*Exercise brief:* Every line from the first one in the data below through the line holding "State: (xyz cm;" is to be written out exactly, with the pictures omitted.

*Collected data:*
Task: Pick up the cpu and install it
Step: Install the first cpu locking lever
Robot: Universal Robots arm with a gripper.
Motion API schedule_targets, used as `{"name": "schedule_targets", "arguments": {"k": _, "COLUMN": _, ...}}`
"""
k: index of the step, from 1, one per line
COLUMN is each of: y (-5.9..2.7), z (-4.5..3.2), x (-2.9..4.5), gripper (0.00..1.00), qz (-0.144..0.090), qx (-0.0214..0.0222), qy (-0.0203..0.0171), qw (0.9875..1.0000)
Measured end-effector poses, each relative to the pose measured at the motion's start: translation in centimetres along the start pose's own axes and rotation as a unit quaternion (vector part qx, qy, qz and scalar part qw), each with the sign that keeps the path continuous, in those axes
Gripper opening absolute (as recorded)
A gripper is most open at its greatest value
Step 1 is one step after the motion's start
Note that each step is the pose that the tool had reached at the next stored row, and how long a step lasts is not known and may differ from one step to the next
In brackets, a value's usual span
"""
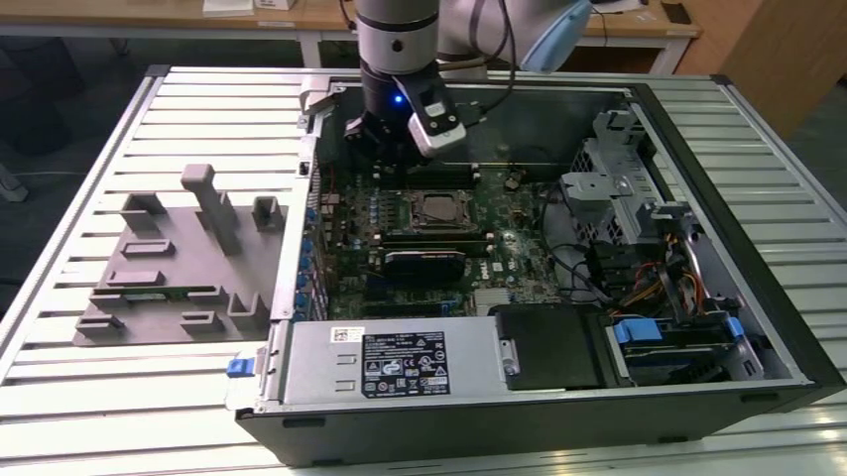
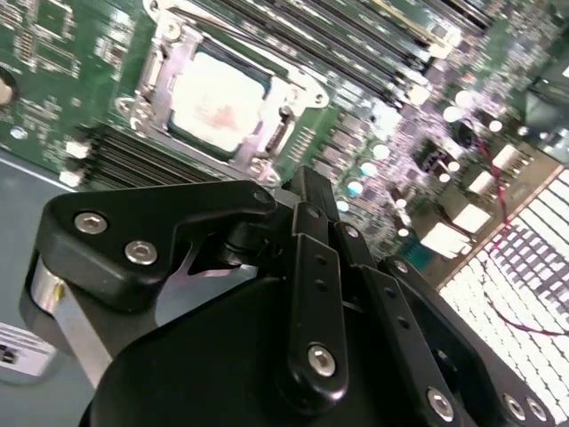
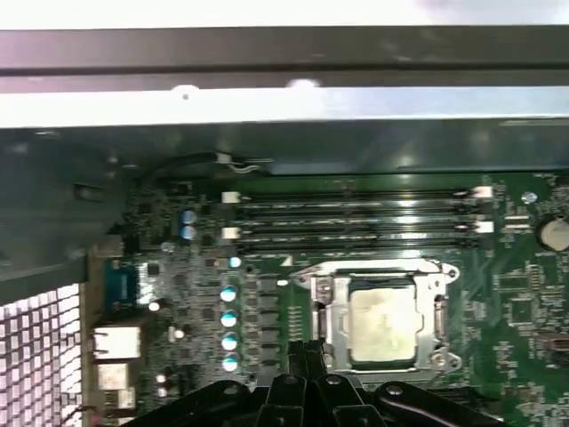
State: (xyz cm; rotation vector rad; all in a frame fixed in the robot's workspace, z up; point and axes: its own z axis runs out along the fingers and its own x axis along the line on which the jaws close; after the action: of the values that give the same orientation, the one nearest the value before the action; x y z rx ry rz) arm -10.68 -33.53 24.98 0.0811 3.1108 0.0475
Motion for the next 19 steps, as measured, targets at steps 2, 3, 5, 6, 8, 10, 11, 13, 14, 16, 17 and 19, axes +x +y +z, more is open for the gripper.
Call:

*Solution for this problem:*
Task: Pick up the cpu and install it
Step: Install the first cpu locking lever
Robot: Universal Robots arm with a gripper.
Motion API schedule_targets, used as `{"name": "schedule_targets", "arguments": {"k": _, "COLUMN": _, ...}}`
"""
k: index of the step, from 1, one per line
COLUMN is each of: y (-5.9..2.7), z (-4.5..3.2), x (-2.9..4.5), gripper (0.00..1.00), qz (-0.144..0.090), qx (-0.0214..0.0222), qy (-0.0203..0.0171), qw (0.9875..1.0000)
Measured end-effector poses, each relative to the pose measured at the motion's start: translation in centimetres along the start pose's own axes and rotation as a unit quaternion (vector part qx, qy, qz and scalar part qw), each with the sign that keeps the path continuous, in those axes
Gripper opening absolute (as recorded)
A gripper is most open at its greatest value
Step 1 is one step after the motion's start
Note that each step is the pose that the tool had reached at the next stored row, and how long a step lasts is not known and may differ from one step to the next
In brackets, a value's usual span
"""
State: (xyz cm; rotation vector rad; all in a frame fixed in the robot's workspace, z up; point and axes: its own z axis runs out along the fingers and its own x axis along the line on which the jaws close; after the action: of the values that give the same orientation, the one nearest the value before the action; x y z rx ry rz) arm -10.68 -33.53 24.98 0.0811 3.1108 0.0475

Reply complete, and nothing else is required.